拉致問題、米と連携し取り組み強めよ
北朝鮮による拉致被害者家族らは安倍晋三首相と面会し、今月中旬の日米首脳会談の際、北朝鮮の金正恩朝鮮労働党委員長との会談を予定するトランプ米大統領に、日本人拉致被害者の救出を働き掛けるよう首相に求める決議文を手渡した。
首相は、拉致解決は最重要課題だと繰り返し表明してきた。トランプ政権と連携し、全ての被害者の帰国実現に向けた取り組みを強める必要がある。
被害者家族が首相と面会
拉致は北朝鮮による許し難い国家テロである。本来であれば、北朝鮮は全被害者の即時帰国と実行犯の引き渡しに応じなければならないはずだ。
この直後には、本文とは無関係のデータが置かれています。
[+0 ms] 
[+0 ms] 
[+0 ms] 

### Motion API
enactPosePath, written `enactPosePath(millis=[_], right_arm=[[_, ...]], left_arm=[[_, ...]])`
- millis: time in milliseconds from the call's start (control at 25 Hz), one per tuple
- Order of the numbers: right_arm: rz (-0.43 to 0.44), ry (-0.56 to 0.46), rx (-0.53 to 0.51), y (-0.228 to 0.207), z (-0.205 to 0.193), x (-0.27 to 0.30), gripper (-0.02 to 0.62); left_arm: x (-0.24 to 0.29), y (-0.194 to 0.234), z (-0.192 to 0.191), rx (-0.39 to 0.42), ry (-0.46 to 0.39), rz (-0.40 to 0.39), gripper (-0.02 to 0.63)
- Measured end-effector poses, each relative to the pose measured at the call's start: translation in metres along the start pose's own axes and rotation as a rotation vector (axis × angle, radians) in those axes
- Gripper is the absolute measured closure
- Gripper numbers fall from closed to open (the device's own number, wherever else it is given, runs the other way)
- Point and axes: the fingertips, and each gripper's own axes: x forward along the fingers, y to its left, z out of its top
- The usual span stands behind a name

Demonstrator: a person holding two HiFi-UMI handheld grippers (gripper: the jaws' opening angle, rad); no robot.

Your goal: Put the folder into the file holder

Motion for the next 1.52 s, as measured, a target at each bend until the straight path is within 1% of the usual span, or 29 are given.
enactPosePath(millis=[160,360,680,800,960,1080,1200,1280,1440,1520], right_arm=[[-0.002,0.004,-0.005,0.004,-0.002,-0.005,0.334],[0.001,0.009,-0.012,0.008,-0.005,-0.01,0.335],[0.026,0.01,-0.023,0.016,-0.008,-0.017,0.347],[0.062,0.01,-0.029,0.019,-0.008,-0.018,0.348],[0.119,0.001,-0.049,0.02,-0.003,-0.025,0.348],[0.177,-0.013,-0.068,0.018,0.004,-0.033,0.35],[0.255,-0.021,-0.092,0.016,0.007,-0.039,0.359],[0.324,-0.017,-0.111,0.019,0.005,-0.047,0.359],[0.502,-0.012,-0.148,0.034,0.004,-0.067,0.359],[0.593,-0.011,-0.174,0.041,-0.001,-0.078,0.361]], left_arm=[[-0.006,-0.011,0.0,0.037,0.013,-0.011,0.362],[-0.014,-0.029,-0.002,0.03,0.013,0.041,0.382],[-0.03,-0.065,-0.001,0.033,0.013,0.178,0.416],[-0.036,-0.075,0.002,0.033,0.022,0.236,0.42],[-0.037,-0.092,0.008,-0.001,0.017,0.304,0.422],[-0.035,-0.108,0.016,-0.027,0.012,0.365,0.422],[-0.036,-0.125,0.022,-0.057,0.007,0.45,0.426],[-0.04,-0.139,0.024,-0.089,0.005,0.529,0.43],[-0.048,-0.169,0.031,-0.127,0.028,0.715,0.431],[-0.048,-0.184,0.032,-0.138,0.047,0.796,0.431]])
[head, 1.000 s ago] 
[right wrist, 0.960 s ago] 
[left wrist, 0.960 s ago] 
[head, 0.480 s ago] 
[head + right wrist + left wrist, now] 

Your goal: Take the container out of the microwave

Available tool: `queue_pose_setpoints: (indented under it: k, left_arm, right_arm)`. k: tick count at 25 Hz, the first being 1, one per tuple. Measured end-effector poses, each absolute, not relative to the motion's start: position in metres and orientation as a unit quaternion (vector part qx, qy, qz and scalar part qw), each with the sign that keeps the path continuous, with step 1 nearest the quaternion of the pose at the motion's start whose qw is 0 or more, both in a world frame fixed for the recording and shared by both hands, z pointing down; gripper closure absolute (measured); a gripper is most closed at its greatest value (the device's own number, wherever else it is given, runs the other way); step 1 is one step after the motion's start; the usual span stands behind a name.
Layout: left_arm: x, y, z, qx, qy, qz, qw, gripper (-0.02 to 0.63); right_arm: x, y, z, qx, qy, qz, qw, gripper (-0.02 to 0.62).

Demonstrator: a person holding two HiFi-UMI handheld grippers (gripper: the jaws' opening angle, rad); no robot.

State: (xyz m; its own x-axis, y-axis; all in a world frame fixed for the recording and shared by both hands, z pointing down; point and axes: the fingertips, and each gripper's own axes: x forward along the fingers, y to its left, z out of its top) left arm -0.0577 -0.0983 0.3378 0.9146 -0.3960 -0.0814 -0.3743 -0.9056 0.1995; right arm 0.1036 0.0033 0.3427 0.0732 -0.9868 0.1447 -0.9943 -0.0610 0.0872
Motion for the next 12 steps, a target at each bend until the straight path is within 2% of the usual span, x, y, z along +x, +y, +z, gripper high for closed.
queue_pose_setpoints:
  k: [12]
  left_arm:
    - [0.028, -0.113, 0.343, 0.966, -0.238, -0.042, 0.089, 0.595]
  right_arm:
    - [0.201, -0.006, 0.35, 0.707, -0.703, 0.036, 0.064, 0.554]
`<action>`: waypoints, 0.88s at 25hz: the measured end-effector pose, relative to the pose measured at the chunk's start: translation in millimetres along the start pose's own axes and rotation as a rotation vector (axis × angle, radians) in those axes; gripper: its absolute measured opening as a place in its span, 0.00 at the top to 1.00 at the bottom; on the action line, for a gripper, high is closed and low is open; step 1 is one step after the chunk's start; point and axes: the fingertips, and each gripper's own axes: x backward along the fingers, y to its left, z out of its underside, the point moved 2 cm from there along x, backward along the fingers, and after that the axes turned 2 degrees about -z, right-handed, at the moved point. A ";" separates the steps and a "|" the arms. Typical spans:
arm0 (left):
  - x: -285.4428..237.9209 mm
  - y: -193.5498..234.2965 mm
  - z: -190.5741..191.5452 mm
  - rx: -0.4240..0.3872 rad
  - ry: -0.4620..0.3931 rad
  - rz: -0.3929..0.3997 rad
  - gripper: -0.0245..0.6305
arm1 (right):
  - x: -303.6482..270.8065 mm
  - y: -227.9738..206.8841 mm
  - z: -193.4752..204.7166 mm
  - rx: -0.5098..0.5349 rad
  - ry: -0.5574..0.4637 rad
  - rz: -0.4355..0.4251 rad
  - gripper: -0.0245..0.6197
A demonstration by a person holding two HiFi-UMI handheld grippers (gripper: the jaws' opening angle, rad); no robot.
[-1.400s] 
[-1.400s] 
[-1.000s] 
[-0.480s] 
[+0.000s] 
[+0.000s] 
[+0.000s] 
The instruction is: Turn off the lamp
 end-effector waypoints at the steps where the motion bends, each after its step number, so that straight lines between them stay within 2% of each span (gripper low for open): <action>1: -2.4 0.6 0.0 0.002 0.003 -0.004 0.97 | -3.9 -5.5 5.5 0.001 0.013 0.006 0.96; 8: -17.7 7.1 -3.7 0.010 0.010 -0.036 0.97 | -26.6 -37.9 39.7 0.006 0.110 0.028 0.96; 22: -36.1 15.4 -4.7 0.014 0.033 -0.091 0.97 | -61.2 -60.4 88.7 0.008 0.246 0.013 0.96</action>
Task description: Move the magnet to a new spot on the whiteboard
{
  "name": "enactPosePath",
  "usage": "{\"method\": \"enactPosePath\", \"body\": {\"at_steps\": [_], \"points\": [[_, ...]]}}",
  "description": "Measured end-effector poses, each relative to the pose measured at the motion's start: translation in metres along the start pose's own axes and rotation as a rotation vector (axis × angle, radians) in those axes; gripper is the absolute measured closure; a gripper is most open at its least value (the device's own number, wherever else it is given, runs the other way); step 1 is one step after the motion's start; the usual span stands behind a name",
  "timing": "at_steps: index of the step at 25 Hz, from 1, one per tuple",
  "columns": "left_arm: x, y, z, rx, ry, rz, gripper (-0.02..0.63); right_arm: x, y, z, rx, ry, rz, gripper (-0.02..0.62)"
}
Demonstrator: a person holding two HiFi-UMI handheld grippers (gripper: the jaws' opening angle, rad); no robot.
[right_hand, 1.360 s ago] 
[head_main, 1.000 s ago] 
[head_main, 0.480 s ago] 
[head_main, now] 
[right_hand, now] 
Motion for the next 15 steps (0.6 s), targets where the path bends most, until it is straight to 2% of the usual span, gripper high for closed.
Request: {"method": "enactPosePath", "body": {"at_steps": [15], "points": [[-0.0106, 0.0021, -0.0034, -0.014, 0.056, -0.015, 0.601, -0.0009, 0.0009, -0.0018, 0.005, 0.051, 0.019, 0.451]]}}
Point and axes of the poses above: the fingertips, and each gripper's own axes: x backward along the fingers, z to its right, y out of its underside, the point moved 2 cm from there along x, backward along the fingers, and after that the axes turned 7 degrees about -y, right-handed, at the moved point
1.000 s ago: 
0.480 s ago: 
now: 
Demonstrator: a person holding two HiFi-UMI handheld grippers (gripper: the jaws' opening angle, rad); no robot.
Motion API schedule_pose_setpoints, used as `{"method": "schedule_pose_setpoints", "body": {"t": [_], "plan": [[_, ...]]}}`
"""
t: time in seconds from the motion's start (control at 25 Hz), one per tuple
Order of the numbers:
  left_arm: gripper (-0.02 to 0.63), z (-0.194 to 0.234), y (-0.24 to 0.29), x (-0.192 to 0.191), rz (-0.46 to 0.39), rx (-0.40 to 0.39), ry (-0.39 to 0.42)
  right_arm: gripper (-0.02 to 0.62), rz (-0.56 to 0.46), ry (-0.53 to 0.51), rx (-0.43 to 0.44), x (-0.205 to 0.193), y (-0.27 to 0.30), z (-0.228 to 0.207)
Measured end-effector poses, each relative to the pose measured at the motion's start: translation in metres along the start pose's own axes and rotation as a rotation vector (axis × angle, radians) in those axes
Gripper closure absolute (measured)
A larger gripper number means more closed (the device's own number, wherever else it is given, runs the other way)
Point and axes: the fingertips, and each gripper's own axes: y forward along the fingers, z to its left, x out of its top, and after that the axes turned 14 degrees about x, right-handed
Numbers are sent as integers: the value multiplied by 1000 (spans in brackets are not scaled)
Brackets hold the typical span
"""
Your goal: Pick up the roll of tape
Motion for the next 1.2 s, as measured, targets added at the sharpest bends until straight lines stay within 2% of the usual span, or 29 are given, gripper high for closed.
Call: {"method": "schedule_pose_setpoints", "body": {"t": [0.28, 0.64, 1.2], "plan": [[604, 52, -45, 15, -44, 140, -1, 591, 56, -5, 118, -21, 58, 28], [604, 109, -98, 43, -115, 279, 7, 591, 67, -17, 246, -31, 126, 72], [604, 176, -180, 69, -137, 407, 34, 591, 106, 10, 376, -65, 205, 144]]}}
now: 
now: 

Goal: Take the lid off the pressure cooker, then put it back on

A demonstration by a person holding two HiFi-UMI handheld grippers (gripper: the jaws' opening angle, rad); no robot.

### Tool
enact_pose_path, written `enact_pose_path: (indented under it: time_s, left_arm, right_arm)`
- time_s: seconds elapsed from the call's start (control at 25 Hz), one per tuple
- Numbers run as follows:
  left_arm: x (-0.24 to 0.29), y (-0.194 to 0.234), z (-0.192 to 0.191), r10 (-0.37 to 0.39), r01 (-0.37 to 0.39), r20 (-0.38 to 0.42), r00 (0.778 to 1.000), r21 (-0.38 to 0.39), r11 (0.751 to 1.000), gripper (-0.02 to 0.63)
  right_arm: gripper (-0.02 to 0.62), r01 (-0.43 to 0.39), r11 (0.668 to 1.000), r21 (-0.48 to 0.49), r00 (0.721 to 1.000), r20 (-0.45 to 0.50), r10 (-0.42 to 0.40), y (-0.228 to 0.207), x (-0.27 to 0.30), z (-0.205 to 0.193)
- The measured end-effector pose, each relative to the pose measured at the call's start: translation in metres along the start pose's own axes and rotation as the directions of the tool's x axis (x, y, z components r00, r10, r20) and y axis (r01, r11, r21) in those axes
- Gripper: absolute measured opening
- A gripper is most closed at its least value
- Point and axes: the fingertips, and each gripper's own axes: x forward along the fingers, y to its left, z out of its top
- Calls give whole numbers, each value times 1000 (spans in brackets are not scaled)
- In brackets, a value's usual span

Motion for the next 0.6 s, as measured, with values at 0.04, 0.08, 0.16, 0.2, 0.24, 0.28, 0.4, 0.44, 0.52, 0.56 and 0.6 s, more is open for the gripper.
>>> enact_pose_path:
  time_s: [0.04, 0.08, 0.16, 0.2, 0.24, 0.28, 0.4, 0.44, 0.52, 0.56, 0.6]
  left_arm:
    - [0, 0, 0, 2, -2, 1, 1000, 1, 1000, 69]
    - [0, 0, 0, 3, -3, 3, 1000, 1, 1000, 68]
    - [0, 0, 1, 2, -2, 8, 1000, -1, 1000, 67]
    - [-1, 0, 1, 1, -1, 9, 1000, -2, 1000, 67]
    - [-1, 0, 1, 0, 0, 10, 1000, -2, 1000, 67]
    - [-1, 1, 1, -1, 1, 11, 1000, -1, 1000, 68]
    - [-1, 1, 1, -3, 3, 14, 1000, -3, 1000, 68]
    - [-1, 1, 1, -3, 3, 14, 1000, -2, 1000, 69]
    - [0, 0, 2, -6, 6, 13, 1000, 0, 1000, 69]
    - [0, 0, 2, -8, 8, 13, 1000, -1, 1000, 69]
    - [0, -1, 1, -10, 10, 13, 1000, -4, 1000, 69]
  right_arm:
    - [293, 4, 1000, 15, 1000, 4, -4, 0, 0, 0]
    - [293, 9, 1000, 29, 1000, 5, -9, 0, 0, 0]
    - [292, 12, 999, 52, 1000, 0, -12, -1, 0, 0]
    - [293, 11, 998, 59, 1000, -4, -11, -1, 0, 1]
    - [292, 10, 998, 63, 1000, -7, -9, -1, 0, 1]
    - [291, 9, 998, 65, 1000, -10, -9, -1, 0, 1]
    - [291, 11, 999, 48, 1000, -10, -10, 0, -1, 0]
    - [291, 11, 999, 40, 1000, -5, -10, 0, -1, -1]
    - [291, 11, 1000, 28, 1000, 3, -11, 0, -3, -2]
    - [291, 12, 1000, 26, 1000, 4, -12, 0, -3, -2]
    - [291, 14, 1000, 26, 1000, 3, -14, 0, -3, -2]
それにもかかわらず、この問題に対する北朝鮮の姿勢は不誠実極まりないものだ。2004年11月には、被害者の一人、横田めぐみさんのものとする「遺骨」を提出したが、日本側のDNA鑑定で別人のものと判明したこともあった。
14年5月のストックホルム合意では、北朝鮮が拉致被害者らの再調査を約束し、特別調査委員会を設置する一方、日本が調査開始時に独自制裁を一部解除することを決めた。しかし日本の制裁解除後も北朝鮮は調査報告を先送りし、核実験やミサイル発射に対する日本の独自制裁に反発して再調査の全面中止と特別調査委の解体を宣言するなど、被害者の帰国を切望する家族の気持ちを踏みにじる行動を繰り返している。
めぐみさんが拉致されてから40年以上が経過し、被害者家族の高齢化も進んでいる。めぐみさんの母、早紀江さんは「今こそもう最後のチャンスだ」と首相に訴えた。
首相は家族の切実な声を重く受け止め、一日も早く全被害者の帰国を実現しなければならない。そのためにも、トランプ氏との首脳会談で解決に向けた連携を強化する必要がある。
トランプ氏は拉致問題に強い関心を抱いている。昨年9月の国連総会では、めぐみさんを念頭に「北朝鮮が善良な13歳の日本人少女を拉致したことを、われわれは知っている」と非難。11月の来日時に被害者家族らと面会した際にも、問題解決の必要性を強調した。
米国でも、大学生のオットー・ワームビア氏が北朝鮮当局に約1年半拘束され、昏睡状態で帰国後に死亡した。現在も米国人3人が北朝鮮から出国できないままだ。トランプ氏には、自国民の解放と併せて全ての日本人拉致被害者の即時帰国を強く求めてほしい。
北の出方を見極めよ
金氏は米韓両国との首脳会談に臨むほか、先月末には中国を訪問し、習近平国家主席と会談した。こうした対話姿勢の背景に、日米韓をはじめとする国際社会の北朝鮮に対する最大限の圧力があることは確かだ。
もっとも、金氏は習氏との会談で非核化実現を表明したものの、あくまでも「段階的措置」で解決するという条件付きだ。北朝鮮は米韓に体制保証のほか、合同軍事演習中止や制裁解除などの敵視政策撤回を要求するとみられる。そこに非核化に向けた誠意は感じられない。拉致問題に関しても北朝鮮の出方を見極めるべきだ。